----- Data provided -----

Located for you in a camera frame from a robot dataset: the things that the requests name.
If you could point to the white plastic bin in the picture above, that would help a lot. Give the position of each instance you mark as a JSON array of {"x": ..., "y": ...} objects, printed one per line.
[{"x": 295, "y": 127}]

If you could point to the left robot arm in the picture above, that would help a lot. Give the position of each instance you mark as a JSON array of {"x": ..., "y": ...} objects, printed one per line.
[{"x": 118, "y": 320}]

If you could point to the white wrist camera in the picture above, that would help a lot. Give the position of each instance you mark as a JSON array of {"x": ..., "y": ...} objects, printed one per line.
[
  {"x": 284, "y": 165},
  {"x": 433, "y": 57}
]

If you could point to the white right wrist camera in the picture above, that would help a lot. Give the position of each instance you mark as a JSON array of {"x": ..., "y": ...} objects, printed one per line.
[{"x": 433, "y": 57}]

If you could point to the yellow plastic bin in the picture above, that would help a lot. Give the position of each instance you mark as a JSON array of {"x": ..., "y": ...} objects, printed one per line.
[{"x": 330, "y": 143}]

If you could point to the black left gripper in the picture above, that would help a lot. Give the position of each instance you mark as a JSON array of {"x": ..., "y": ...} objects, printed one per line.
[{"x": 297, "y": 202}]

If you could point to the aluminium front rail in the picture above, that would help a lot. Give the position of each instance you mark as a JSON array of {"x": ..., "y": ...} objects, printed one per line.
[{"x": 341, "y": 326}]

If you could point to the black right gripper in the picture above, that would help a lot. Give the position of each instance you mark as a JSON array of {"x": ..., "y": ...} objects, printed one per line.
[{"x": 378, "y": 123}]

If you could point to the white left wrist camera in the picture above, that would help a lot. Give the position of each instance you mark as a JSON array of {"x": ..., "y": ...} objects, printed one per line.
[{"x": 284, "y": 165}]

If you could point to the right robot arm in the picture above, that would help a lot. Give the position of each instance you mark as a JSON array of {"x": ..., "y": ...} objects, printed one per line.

-----

▸ **Directions**:
Each of the lines from the one holding "If you could point to the yellow" through the final line of the entries is to be set down exactly, and no others.

▸ **Exercise response**:
If you could point to the yellow plastic bin in the picture above, that would help a lot. Give the position of each instance you mark as a JSON array of {"x": ..., "y": ...} objects, printed one per line.
[{"x": 330, "y": 143}]

If you could point to the black left gripper in the picture above, that would help a lot. Give the position of each instance you mark as a JSON array of {"x": ..., "y": ...} objects, printed one per line.
[{"x": 297, "y": 202}]

If you could point to the aluminium front rail in the picture above, that would help a lot. Give the position of each instance you mark as a JSON array of {"x": ..., "y": ...} objects, printed one per line.
[{"x": 341, "y": 326}]

If you could point to the black right gripper in the picture above, that would help a lot. Give the position of each instance you mark as a JSON array of {"x": ..., "y": ...} objects, printed one per line.
[{"x": 378, "y": 123}]

If you could point to the white left wrist camera in the picture above, that would help a lot. Give the position of each instance you mark as a JSON array of {"x": ..., "y": ...} objects, printed one per line.
[{"x": 284, "y": 165}]

If you could point to the right robot arm in the picture above, that would help a lot. Give the position of each instance you mark as a JSON array of {"x": ..., "y": ...} objects, printed one per line.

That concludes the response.